───── Records supplied ─────

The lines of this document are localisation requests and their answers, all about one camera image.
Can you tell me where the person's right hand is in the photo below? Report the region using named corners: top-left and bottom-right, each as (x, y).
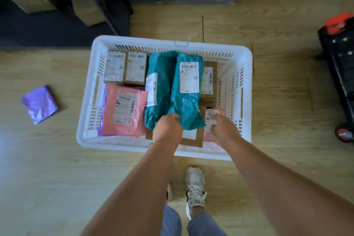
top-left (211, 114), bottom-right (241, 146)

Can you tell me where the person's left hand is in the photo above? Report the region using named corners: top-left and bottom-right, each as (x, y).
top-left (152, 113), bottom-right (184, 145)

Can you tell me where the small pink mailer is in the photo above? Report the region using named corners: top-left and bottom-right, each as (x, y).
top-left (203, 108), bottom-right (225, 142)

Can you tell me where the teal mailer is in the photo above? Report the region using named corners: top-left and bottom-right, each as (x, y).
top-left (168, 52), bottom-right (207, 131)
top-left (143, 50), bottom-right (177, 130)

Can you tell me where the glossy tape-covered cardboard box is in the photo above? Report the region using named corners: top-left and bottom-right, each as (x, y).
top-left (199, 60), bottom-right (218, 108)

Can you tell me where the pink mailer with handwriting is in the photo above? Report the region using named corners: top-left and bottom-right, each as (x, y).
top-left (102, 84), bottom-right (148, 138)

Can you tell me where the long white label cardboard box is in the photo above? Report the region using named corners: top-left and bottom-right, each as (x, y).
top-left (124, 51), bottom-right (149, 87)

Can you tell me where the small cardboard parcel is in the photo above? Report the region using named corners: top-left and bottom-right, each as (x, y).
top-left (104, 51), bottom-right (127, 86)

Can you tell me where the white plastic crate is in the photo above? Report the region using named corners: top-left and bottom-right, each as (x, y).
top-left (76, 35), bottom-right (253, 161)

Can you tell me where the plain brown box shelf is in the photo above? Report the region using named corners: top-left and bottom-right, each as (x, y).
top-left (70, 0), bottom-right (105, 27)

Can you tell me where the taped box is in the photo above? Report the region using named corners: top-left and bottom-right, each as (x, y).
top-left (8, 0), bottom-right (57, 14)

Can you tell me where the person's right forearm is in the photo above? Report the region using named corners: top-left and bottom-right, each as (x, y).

─────
───── Records supplied ─────

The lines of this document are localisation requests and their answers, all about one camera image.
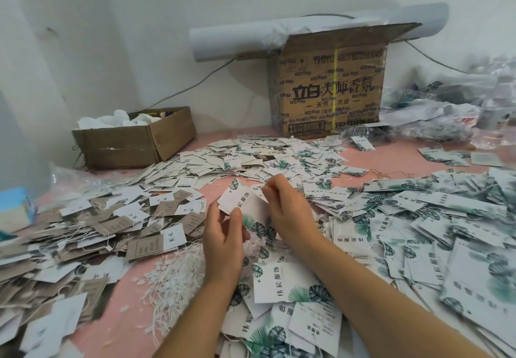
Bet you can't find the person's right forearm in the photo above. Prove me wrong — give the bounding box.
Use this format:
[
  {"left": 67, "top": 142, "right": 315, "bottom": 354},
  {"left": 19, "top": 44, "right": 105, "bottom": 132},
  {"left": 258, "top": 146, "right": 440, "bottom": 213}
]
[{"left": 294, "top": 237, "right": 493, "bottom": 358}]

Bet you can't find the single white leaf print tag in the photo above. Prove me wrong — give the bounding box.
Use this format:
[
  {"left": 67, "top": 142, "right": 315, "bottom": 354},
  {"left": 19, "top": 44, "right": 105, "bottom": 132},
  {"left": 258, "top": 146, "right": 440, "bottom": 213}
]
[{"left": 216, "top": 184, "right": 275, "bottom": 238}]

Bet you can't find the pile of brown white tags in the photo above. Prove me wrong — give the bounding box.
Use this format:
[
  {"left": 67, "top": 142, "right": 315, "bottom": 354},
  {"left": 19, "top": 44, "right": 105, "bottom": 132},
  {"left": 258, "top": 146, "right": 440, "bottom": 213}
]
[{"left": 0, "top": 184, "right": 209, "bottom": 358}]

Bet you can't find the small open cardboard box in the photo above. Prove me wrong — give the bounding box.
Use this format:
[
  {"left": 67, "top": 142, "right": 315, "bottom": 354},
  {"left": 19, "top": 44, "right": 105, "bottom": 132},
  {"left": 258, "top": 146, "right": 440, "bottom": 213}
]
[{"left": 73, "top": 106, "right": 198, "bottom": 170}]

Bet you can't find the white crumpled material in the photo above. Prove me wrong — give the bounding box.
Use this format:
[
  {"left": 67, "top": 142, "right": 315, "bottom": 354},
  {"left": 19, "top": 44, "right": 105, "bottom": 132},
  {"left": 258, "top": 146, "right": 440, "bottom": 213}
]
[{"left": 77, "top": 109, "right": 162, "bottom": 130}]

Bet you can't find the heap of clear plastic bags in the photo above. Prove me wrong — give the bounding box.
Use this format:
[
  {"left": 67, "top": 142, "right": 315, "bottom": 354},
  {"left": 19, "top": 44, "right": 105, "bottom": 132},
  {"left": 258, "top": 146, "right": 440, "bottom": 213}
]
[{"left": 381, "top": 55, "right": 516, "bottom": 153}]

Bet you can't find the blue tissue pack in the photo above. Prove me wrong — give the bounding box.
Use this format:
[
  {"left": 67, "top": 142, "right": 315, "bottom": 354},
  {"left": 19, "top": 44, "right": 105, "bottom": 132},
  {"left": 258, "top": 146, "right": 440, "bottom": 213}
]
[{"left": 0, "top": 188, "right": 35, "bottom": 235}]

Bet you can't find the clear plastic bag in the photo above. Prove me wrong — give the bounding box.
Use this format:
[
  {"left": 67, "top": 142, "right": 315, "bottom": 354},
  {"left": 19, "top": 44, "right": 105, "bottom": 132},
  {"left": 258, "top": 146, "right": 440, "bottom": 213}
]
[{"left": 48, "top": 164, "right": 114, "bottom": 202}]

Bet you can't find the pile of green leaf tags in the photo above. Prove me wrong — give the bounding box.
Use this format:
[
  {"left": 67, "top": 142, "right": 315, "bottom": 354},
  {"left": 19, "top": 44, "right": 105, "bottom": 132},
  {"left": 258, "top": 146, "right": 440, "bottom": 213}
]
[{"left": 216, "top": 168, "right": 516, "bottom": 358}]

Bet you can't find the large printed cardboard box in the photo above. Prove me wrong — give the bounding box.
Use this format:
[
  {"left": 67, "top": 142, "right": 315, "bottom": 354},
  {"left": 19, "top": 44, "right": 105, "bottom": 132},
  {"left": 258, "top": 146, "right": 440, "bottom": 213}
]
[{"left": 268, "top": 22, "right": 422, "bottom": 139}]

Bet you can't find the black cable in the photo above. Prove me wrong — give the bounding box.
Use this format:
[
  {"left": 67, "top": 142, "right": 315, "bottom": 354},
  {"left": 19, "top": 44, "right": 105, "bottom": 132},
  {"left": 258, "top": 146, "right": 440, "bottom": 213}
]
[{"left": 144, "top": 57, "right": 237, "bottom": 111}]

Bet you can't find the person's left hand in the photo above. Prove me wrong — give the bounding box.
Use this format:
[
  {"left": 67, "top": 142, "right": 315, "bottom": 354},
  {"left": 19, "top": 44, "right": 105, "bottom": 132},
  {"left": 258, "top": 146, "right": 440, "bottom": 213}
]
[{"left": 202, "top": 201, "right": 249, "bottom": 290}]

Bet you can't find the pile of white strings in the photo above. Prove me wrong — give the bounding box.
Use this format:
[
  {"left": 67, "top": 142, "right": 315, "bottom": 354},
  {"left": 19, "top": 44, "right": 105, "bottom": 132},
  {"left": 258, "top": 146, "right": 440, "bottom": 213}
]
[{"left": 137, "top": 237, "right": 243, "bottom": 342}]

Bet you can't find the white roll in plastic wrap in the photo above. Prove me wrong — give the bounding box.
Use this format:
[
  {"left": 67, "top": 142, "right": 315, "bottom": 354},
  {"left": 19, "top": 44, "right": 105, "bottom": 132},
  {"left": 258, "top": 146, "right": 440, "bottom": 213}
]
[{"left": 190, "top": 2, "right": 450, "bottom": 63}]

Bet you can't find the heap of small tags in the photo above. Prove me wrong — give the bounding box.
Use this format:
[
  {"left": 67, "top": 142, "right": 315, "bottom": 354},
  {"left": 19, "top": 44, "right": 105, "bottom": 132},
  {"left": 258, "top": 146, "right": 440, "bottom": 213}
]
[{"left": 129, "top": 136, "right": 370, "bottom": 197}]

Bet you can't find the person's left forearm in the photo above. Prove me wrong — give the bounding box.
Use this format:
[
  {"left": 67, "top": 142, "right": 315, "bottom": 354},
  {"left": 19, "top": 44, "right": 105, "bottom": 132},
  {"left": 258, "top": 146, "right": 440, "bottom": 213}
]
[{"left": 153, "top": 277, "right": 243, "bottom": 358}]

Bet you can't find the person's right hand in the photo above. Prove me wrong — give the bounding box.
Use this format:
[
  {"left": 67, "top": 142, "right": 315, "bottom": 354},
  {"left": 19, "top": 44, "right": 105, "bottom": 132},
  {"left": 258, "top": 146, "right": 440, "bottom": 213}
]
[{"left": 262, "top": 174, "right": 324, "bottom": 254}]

─────

- **Activity**: All lines in the records that contain "heap" are to be copied and returned.

- **Exercise output**:
Bet you can't find the heap of clear plastic bags in the photo above. Prove me wrong — give the bounding box.
Bet you can't find the heap of small tags in the photo above. Prove me wrong — give the bounding box.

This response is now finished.